* **YOUR ASSIGNMENT**: Range to output from the entries below: the line containing "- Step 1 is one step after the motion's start" through the line containing "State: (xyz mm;". Set it down exactly, ends included, nothing else.

Top of RECORDS FOR THIS EXERCISE

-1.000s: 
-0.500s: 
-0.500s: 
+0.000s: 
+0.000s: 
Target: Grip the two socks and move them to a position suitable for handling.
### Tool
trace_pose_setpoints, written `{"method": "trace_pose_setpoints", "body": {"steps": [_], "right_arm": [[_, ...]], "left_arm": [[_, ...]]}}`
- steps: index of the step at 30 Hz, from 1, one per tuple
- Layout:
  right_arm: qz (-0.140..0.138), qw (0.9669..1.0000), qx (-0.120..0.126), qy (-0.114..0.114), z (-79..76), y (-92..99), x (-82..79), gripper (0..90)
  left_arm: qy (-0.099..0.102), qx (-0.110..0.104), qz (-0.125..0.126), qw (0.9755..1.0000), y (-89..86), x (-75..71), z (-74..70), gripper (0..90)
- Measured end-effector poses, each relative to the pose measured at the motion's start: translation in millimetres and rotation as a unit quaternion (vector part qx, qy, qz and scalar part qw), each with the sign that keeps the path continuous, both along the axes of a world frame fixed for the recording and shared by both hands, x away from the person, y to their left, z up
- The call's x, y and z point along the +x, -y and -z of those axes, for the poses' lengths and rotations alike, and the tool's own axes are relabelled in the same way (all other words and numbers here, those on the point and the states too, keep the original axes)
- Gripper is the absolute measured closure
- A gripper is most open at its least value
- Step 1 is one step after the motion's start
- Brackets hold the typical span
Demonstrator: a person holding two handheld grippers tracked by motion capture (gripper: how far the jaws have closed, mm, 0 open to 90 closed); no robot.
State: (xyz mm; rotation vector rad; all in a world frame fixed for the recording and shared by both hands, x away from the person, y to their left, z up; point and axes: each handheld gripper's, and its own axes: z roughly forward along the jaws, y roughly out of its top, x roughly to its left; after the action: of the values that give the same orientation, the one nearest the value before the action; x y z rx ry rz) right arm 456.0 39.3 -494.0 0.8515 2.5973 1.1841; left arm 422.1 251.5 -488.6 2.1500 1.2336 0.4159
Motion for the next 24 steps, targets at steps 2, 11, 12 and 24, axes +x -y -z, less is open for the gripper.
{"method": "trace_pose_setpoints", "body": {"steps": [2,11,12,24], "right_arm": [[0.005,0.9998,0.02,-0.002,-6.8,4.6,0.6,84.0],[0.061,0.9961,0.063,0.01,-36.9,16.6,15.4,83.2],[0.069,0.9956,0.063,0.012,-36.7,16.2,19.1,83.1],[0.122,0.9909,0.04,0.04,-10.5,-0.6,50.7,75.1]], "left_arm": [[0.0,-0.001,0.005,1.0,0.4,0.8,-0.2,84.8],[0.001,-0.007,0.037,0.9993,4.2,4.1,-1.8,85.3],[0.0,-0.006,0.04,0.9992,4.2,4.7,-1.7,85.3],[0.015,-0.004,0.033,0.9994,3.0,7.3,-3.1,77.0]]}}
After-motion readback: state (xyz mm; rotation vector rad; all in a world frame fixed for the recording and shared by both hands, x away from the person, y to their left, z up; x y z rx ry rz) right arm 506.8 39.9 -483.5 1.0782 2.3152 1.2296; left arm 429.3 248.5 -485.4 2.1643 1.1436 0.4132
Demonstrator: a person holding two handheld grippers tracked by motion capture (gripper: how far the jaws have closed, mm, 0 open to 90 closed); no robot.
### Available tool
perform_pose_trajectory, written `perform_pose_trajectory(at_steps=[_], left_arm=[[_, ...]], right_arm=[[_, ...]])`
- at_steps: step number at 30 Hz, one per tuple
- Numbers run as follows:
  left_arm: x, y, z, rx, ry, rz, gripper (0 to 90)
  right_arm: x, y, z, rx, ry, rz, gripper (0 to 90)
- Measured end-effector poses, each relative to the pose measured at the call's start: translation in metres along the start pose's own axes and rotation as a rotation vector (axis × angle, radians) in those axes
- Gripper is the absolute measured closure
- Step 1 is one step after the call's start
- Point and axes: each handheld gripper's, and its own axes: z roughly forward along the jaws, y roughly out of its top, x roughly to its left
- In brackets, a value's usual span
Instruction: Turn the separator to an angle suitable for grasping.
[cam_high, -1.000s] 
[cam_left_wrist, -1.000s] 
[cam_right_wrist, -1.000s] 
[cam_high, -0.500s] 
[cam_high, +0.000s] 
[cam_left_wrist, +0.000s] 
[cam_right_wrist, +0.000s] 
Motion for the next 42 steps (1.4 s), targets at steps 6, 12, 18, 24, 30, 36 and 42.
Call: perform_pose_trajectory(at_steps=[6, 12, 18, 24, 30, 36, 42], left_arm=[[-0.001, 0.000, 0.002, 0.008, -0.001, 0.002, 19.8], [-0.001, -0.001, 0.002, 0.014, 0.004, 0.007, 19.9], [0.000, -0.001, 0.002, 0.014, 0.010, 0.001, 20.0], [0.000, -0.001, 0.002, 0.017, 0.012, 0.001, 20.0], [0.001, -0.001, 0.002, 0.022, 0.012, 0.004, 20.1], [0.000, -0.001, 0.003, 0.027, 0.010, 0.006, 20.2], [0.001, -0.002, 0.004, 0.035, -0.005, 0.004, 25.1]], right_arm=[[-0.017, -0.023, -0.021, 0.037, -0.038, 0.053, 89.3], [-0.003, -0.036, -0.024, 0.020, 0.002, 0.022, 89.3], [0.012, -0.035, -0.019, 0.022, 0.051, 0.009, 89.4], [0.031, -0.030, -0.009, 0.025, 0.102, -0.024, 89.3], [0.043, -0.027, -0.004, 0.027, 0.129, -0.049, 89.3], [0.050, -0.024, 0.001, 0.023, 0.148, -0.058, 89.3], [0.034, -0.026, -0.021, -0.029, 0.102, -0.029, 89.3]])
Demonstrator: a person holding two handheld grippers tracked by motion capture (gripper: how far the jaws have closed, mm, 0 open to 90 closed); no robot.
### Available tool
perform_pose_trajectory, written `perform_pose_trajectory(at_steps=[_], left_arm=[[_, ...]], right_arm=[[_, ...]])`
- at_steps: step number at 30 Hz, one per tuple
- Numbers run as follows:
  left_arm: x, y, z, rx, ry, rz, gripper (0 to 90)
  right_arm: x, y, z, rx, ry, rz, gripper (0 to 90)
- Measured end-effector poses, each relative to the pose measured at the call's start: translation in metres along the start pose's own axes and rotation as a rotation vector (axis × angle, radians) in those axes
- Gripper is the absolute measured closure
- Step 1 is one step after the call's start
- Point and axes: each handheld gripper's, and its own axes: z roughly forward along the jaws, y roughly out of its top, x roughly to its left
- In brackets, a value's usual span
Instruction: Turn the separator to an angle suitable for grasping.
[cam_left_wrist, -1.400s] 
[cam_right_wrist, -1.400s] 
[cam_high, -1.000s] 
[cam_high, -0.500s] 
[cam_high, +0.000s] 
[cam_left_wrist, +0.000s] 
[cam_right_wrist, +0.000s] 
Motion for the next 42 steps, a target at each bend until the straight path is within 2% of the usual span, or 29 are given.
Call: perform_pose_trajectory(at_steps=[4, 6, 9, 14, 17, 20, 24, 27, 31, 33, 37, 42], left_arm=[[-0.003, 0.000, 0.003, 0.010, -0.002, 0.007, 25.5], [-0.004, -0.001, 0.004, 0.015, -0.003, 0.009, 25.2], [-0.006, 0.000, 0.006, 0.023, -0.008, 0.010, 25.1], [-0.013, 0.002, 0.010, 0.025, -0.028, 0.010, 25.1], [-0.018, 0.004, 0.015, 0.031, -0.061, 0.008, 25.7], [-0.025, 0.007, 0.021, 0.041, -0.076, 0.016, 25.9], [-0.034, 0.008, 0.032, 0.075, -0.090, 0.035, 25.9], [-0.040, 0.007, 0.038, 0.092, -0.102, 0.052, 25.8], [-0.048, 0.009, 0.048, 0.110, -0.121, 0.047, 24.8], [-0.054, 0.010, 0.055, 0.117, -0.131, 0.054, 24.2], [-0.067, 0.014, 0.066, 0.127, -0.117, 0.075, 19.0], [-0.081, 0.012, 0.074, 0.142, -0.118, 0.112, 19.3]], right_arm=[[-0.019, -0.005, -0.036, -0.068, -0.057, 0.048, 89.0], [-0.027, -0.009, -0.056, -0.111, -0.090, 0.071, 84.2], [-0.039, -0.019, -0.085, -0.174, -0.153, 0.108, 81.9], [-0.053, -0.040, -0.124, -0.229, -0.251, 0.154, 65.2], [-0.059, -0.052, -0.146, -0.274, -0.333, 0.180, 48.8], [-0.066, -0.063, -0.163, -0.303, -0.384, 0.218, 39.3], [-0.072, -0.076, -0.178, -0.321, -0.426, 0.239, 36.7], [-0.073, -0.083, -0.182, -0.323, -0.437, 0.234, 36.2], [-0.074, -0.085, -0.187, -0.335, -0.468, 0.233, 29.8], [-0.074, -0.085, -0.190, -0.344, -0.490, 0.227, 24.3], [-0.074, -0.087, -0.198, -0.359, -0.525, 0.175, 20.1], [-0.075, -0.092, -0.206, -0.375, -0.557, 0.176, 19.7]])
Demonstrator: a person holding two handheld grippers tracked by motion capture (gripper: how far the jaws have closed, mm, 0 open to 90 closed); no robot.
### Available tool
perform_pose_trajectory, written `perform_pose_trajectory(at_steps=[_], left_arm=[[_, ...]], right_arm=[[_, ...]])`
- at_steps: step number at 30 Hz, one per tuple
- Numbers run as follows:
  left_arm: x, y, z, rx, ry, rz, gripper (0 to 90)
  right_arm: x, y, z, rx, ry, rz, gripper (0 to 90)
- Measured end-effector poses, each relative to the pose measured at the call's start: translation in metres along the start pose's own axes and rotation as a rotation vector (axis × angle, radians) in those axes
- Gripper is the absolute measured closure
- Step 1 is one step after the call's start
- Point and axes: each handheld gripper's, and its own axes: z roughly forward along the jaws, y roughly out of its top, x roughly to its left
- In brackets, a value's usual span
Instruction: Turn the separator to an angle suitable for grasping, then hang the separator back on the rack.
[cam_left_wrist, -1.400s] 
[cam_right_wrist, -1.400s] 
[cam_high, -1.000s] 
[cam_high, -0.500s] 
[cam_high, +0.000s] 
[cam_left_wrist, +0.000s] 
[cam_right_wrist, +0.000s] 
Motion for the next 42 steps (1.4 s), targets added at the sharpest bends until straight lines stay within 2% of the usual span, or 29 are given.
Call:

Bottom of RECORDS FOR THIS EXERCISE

* **OUTPUT FOR THIS TASK**:
- Step 1 is one step after the motion's start
- Brackets hold the typical span
Demonstrator: a person holding two handheld grippers tracked by motion capture (gripper: how far the jaws have closed, mm, 0 open to 90 closed); no robot.
State: (xyz mm; rotation vector rad; all in a world frame fixed for the recording and shared by both hands, x away from the person, y to their left, z up; point and axes: each handheld gripper's, and its own axes: z roughly forward along the jaws, y roughly out of its top, x roughly to its left; after the action: of the values that give the same orientation, the one nearest the value before the action; x y z rx ry rz) right arm 456.0 39.3 -494.0 0.8515 2.5973 1.1841; left arm 422.1 251.5 -488.6 2.1500 1.2336 0.4159

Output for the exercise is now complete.